Paradoxe et défi : Macron, même s’il est élu président avec + de 60% des voix ; aura, contre lui, 60% des électeurs. C’est une réalité à prendre en considération dans la stratégie à venir.

3) L’échec des primaires et l’explosion des partis -

            Troisième enseignement : l’échec des primaires, signe de la déliquescence des partis, comme machines idéologico-électorales. C’est un changement majeur, dont il faudra examiner attentivement les effets et les modalités, car rien n’est encore très clair. Les systèmes représentatifs sont historiquement passés par trois étapes : 1) le système des notables, 2) le système des partis de masse et 3) le système de la démocratie d’opinion qui arrive aujourd’hui à maturité.
           Les primaires apparaissaient comme le moyen de concilier démocratie des partis et démocratie d’opinion . C’est un terrible échec, car les primaires loin de sauver les partis ont achevé de les détruire.
            A droite, la primaire a usé deux candidats hyperfavoris successifs d’une élection réputée imperdable. En les surexposant médiatiquement de manière trop précoce (ce qui les rendait vulnérable aux attaques) et en les obligeant à parler d’abord et avant tout à leurs camps devant la totalité des électeurs du pays, cette procédure leur a interdit d’être audible dans la véritable phase de la campagne électorale. Elle a aussi mis en scène des lignes de front internes qui ne pouvaient plus être effacées. Bref, au lieu d’unir, elle a divisé ; au lieu de renforcer, elle a affaibli.
            A gauche, la primaire a fait office de révélateur : elle a montré un parti autiste, traversé par des débats et des rapports de forces d’appareil totalement étrangers aux préoccupations des Français. La sanction a été terrible et sans appel : 6,3%. B. Hamon réunit le même nombre d’électeurs au premier tour de la présidentielle qu’à la primaire de la gauche.

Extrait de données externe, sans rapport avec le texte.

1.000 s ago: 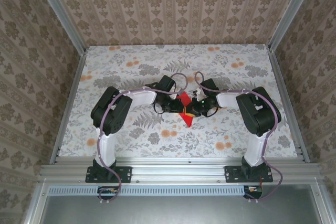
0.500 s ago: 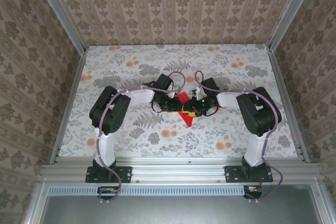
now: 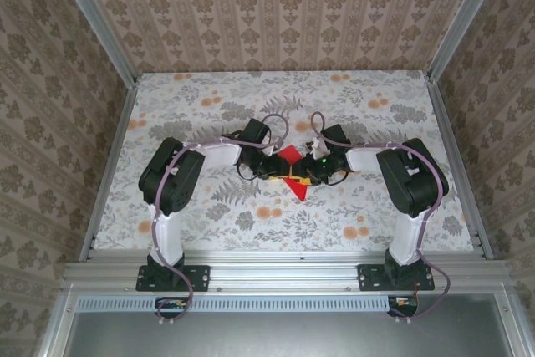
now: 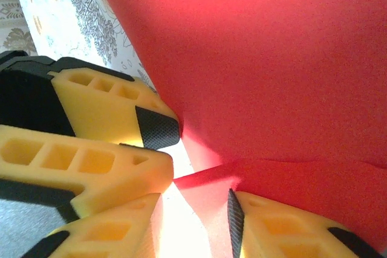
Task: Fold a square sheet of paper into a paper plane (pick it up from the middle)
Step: Third fold the triangle at the center of the table.
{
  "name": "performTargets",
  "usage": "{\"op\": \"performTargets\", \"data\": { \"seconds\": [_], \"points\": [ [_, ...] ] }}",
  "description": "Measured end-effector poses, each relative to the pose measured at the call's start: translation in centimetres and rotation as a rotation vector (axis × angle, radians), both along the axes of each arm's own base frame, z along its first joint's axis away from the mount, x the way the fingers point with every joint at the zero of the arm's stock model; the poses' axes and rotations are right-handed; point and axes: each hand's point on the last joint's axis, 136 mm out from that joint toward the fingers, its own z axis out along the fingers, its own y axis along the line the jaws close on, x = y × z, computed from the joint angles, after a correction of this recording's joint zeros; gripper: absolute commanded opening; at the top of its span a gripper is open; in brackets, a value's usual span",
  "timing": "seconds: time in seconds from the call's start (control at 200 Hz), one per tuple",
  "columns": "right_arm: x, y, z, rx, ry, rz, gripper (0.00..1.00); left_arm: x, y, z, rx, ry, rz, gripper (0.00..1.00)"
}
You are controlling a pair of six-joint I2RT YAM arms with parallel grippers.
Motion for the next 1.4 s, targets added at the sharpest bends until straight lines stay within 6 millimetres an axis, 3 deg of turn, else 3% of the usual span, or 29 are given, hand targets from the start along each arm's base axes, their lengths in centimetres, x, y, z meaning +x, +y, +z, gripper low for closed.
{"op": "performTargets", "data": {
  "seconds": [0.44, 0.7, 0.915, 1.4],
  "points": [
    [-0.2, 0.0, -0.5, -0.002, -0.016, 0.002, 0.21, 0.9, -0.1, 1.7, -0.015, -0.052, 0.032, 0.38],
    [-0.7, -0.2, -0.9, -0.008, -0.010, 0.009, 0.09, 0.4, 0.1, 1.4, 0.010, -0.041, 0.030, 0.35],
    [-0.8, -0.3, -1.0, -0.009, -0.009, 0.011, 0.06, -0.4, -0.4, 1.3, 0.024, -0.026, 0.010, 0.30],
    [-0.8, -0.3, -1.0, -0.009, -0.010, 0.012, 0.05, -0.7, -0.1, 0.8, 0.084, -0.027, -0.009, 0.32]
  ]
}}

           Mais à la décharge de ces partis : il n’y avait rien d’autre à faire que de les organiser … Les primaires ont été l’instrument nécessaire avec lequel ils ont organisé leur propre déliquescence.
            Le seul parti traditionnel qui reste en état de fonctionnement est le Front National, parce qu’il est structuré, comme « En Marche ! » et comme « La France insoumise », autour d’une personnalité charismatique, ce qui manquait paradoxalement aux appareils (en un sens plus « démocratiques » que les nouvelles organisations - mais ils n'avaient gardé de la démocratie que l'impuissance sans la force de l'incarnation).
            Mais « En Marche ! », tout comme « La France insoumise », ont testé avec succès un nouveau type de machine électorale. Plus agiles, plus innovants, moins militaires et moins pyramidaux dans leur fonctionnement (malgré un chef incontesté), ces mouvements ont su capter les aspirations de la démocratie d’opinion.


La grande question, à présent, est de savoir comment de telles start-up électorales vont se transformer en entreprises de gouvernement (ou d’opposition constructive pour J-L. Mélenchon) en régime présidentiel et parlementaire.

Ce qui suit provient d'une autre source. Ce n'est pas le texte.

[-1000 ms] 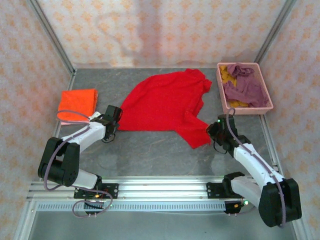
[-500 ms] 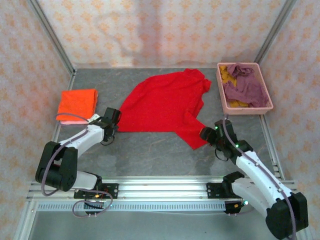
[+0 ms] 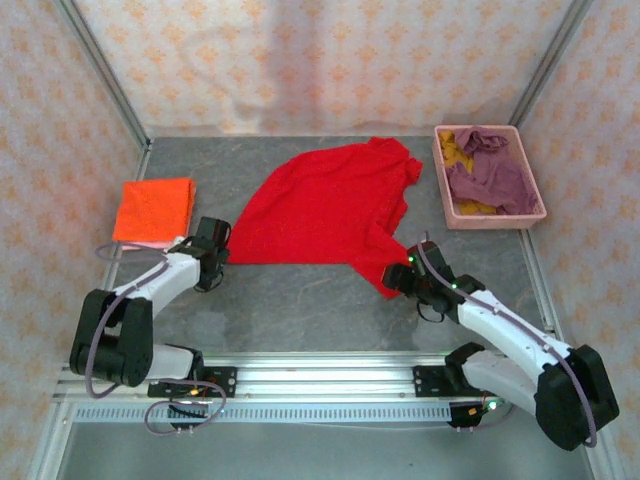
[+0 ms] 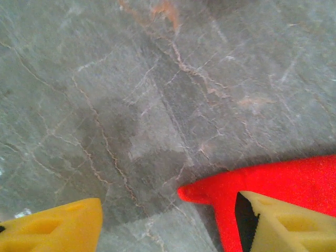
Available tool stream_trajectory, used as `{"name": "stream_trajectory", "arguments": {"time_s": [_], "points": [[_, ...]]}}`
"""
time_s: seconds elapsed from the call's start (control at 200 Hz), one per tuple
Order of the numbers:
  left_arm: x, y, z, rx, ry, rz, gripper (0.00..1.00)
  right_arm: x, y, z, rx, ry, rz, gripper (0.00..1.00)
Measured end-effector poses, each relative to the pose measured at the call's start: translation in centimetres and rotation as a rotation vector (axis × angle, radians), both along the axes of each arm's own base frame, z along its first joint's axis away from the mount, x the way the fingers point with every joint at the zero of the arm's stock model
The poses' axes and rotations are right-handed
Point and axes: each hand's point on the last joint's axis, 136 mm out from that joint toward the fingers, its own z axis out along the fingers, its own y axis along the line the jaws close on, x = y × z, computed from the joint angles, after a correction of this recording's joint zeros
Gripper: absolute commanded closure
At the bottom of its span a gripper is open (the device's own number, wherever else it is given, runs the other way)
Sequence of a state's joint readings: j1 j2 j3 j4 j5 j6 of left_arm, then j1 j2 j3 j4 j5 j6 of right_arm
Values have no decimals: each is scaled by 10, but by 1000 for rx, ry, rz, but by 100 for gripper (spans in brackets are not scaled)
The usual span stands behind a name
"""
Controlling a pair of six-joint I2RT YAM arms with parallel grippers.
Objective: Fold and stack the t-shirts
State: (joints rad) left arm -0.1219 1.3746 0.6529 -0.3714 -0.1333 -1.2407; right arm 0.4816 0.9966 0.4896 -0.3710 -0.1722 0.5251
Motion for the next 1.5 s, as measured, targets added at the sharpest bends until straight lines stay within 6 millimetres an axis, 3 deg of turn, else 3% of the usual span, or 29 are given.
{"name": "stream_trajectory", "arguments": {"time_s": [0.14, 0.535, 0.756, 1.011, 1.501], "points": [[5, -4, -13, -62, 18, 39, 37, 3, 4, 2, 17, -12, 6, 26], [6, -1, -14, -95, 64, 81, 44, 5, 6, 4, 37, -30, 7, 27], [36, -7, 8, -129, -46, 68, 44, 7, 11, 0, 48, -20, 17, 27], [39, -8, 17, -142, -82, 80, 44, 9, 12, 0, 51, -26, 18, 27], [44, -17, -3, -208, -24, 120, 50, 9, 12, 0, 52, -28, 18, 27]]}}
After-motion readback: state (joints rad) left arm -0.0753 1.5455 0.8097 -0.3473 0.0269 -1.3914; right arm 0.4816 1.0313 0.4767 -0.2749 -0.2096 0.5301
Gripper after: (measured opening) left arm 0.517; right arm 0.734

C’est le point sur lequel il va falloir être particulièrement attentif dans les semaines qui viennent.
• Un regard optimiste pariera sur l’effet d’entraînement et de reconfiguration porté par une dynamique forte et par l’intérêt bien compris : après une élection, il faut donner au vainqueur les moyens de gouverner. Et l'opposition, malgré sa déception, accepte de jouer le jeu institutionnel.

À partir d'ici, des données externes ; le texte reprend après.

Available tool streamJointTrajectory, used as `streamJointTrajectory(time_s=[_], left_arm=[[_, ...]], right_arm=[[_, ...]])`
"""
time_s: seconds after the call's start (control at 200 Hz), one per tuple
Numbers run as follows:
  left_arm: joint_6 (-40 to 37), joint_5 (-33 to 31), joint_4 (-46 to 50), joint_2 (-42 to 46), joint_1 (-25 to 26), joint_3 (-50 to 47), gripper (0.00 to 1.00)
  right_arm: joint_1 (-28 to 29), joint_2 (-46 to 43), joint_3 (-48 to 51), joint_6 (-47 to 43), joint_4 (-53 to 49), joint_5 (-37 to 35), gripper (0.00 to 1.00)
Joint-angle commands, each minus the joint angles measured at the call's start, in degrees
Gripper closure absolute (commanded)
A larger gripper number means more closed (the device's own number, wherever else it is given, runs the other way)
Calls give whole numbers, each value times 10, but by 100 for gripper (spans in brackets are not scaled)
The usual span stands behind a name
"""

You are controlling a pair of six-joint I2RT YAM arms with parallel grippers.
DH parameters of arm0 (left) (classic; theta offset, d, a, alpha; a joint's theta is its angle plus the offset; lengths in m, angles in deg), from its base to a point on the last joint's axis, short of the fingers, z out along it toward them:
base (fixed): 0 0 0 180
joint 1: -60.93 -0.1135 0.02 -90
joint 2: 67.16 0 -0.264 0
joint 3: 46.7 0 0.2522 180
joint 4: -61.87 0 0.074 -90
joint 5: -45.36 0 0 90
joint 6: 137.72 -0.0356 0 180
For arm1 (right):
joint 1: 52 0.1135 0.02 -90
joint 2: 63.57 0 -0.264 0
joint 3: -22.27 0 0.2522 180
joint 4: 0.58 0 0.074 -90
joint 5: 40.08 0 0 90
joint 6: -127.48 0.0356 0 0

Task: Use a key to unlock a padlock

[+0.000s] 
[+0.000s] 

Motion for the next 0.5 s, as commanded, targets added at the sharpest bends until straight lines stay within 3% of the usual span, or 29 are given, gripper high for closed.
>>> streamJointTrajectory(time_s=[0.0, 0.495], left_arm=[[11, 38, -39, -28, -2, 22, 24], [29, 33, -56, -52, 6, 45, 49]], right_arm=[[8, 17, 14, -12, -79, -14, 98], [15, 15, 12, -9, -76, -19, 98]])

• Un regard plus inquiet émettra quelques doutes sur cette reconfiguration, car le renouveau cesse toujours, à un moment ou à un autre, d’être nouveau ; et cela, à notre époque, arrive de plus en plus vite … Par ailleurs, la force idéologique du discours contestataire - réuni en une sorte d'association « inamicale », est toujours à craindre.

Nous avons eu en 2007, « la Rupture » ; puis en 2012, « Le changement, c’est maintenant » ; en 2016, E. Macron fait paraître un livre intitulé « Révolution » pour laquelle nous serions « En marche »

Bien sûr, ce sont là des slogans nécessaires d’une campagne « en vers », mais il faut rappeler les règles de la « prose » : la nouveauté n’est pas, en soi, un programme et le « bougisme » ne fait pas, à lui seul, une politique.